* [Exercise]:
Copy the data exactly, pictures aside.
---+---
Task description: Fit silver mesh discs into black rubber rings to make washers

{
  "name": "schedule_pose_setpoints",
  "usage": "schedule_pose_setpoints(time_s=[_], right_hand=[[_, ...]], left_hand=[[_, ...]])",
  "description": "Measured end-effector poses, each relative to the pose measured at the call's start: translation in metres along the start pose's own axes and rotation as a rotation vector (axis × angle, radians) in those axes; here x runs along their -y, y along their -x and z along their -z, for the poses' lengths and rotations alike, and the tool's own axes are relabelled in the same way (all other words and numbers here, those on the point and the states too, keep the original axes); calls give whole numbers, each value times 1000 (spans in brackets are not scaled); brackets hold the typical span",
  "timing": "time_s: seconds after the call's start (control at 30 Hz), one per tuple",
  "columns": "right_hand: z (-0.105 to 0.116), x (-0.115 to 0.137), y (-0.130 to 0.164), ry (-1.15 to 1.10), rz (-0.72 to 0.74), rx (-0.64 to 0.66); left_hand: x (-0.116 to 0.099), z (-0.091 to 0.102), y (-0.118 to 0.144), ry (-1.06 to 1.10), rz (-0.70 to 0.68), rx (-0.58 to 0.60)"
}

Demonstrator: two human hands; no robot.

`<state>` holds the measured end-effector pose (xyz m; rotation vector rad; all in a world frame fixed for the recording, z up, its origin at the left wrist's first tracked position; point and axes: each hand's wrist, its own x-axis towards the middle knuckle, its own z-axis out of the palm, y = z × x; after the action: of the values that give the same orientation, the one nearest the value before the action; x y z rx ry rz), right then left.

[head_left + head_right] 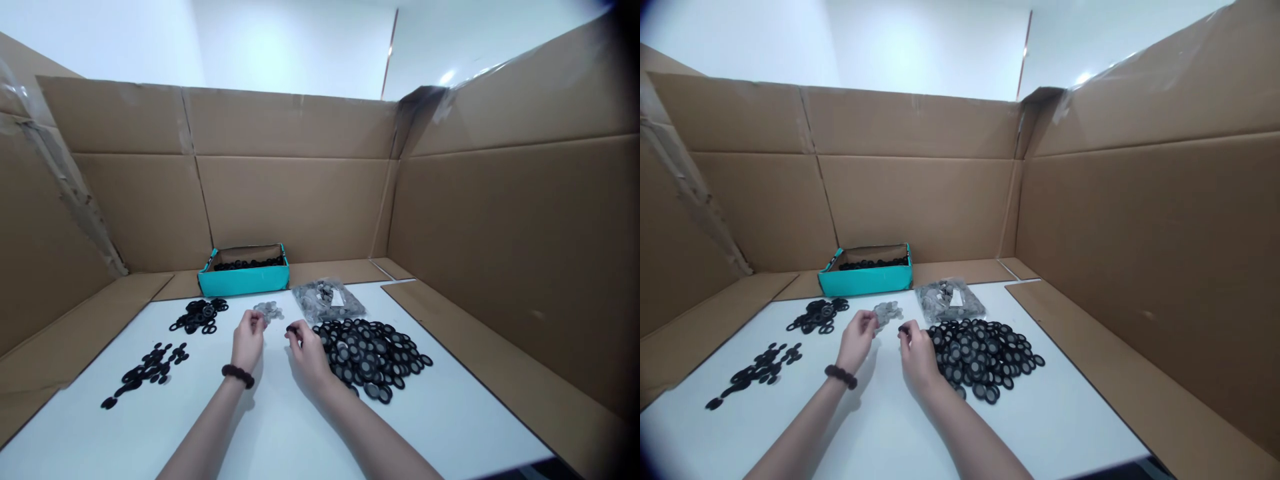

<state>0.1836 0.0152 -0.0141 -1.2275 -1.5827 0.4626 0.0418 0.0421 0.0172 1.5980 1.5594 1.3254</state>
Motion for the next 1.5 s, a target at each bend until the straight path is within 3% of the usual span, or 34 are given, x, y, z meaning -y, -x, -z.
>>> schedule_pose_setpoints(time_s=[0.23, 0.47, 0.8, 1.07, 1.37, 1.5], right_hand=[[-3, 9, 0, -193, -149, 21], [-23, 17, -27, -482, -459, 167], [-20, 7, -12, -617, -490, 306], [-20, 10, -11, -540, -458, 255], [-18, 7, -10, -401, -379, 276], [-18, -1, -9, -279, -365, 342]], left_hand=[[-3, 3, 29, 123, -5, 110], [0, 6, 32, 287, 32, 91], [12, 1, 28, 363, 83, 209], [15, 2, 25, 230, 146, 232], [18, 2, 22, 252, 194, 317], [21, 5, 18, 182, 117, 332]])
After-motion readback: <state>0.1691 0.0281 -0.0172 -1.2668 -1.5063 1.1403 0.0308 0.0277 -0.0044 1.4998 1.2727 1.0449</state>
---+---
* [Your response]:
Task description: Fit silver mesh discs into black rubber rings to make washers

{
  "name": "schedule_pose_setpoints",
  "usage": "schedule_pose_setpoints(time_s=[_], right_hand=[[_, ...]], left_hand=[[_, ...]])",
  "description": "Measured end-effector poses, each relative to the pose measured at the call's start: translation in metres along the start pose's own axes and rotation as a rotation vector (axis × angle, radians) in those axes; here x runs along their -y, y along their -x and z along their -z, for the poses' lengths and rotations alike, and the tool's own axes are relabelled in the same way (all other words and numbers here, those on the point and the states too, keep the original axes); calls give whole numbers, each value times 1000 (spans in brackets are not scaled); brackets hold the typical span",
  "timing": "time_s: seconds after the call's start (control at 30 Hz), one per tuple",
  "columns": "right_hand: z (-0.105 to 0.116), x (-0.115 to 0.137), y (-0.130 to 0.164), ry (-1.15 to 1.10), rz (-0.72 to 0.74), rx (-0.64 to 0.66); left_hand: x (-0.116 to 0.099), z (-0.091 to 0.102), y (-0.118 to 0.144), ry (-1.06 to 1.10), rz (-0.70 to 0.68), rx (-0.58 to 0.60)"
}

Demonstrator: two human hands; no robot.

`<state>` holds the measured end-effector pose (xyz m; rotation vector rad; all in a world frame fixed for the recording, z up, its origin at the left wrist's first tracked position; point and axes: each hand's wrist, its own x-axis towards the middle knuckle, its own z-axis out of the palm, y = z × x; after the action: of the values that give the same orientation, the one nearest the value before the action; x y z rx ry rz), right then left.

[head_left + head_right] 

<state>0.1836 0.0152 -0.0141 -1.2275 -1.5827 0.4626 0.0418 0.0421 0.0172 1.5980 1.5594 1.3254</state>
Motion for the next 1.5 s, a target at each bend until the straight path is within 3% of the usual span, or 34 are given, x, y, z meaning -y, -x, -z.
>>> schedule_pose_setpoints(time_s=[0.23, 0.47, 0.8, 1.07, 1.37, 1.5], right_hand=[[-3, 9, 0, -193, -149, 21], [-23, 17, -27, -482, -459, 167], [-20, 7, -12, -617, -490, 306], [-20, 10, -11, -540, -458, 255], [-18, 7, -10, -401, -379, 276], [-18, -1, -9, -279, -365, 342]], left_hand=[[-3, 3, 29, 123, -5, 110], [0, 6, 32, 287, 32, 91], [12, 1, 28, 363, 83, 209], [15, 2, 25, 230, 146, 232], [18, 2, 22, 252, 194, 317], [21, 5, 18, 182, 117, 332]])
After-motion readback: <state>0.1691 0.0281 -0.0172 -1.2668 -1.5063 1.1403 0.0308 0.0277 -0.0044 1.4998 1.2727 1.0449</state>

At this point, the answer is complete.